Fabulous.  My deepest, darkest fear gets its own entire year.  According to Ancient Chinese wisdom, a snake in the house is a good omen.  It means the family will not starve.  Of course they won't, they've already died of snakebites.  The value of the year of the snake is material wealth.  As I write this, my mother is in my small apartment kitchen parboiling cabbage, as is the custom on New Year's Day to ensure such fortune.

Well when in Rome ... if this is the year to get what I want then I will outline my 2013 wish list here.  Let's not beat around the bush.
  1. My Irish will shock everyone (myself included) and roll the tide back to Tuscaloosa.  I realize the odds are not in our favor, but it IS the year of the snake and all.
  2. No need to waste your time entering.  I'm winning the HGTV Dream Home this year.  Of course I have no idea what I'll do with it once I win since I have no desire to live in South Carolina.
  3. Should by some strange twist of fate, this not occur, I hope to move into a modest house with a fenced yard by May so this mangy mutt can roam in his natural habitat.
  4. I want my bathtub back.  Yes, I have a tub but its not mine.  The oasis where my calgon moments occur.  It's what I miss the most about home ownership.

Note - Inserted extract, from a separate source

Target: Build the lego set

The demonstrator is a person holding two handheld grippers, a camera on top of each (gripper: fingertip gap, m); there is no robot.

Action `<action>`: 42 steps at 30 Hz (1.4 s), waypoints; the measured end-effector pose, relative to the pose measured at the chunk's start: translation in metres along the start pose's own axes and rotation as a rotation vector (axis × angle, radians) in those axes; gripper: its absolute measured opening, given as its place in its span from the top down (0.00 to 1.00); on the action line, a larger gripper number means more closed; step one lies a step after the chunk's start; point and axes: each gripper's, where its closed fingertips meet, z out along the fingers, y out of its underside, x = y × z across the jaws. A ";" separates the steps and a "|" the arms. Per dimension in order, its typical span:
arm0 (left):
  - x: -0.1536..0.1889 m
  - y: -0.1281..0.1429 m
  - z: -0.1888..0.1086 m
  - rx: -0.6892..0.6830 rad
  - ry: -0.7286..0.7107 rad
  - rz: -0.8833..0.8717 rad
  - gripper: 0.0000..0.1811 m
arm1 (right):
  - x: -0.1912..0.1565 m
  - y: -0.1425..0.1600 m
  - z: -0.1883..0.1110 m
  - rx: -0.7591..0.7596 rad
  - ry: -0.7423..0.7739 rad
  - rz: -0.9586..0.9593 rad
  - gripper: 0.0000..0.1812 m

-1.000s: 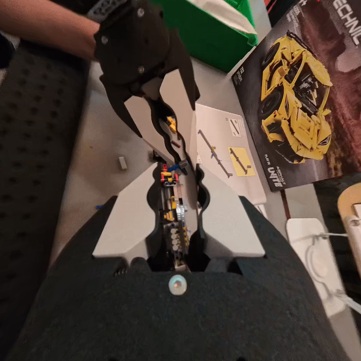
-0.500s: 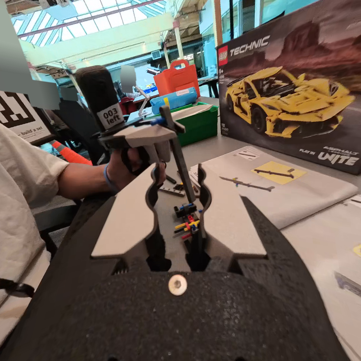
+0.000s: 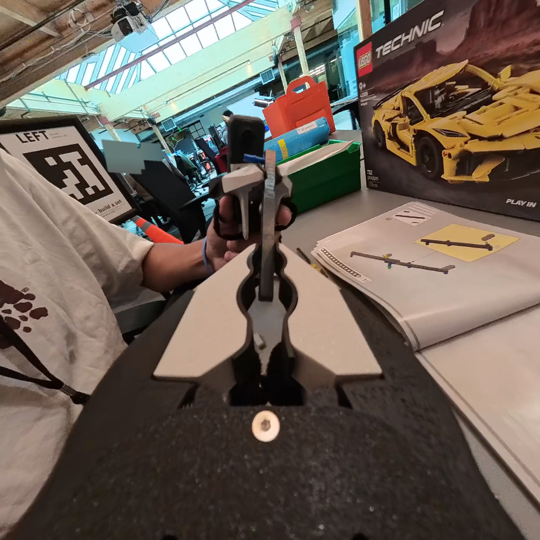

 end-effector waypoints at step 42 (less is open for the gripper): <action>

I really can't think of much else I want.  Oh sure I have the occasional aches and pains that everyone else does but I am healthy by the world's standard.  I have an amazing husband who adores me for some strange reason.  I am the mother of three boys who are going to change the world for the better.  I live near the ocean.  My parents are visiting me for three whole months.  I am part of a terrific church, live in an adorable town and have the best friends anyone could ask for.

So let's make a deal - if I surrender the bathtub and the fenced yard, can January 7th be my day?  Let's go IRISH!!!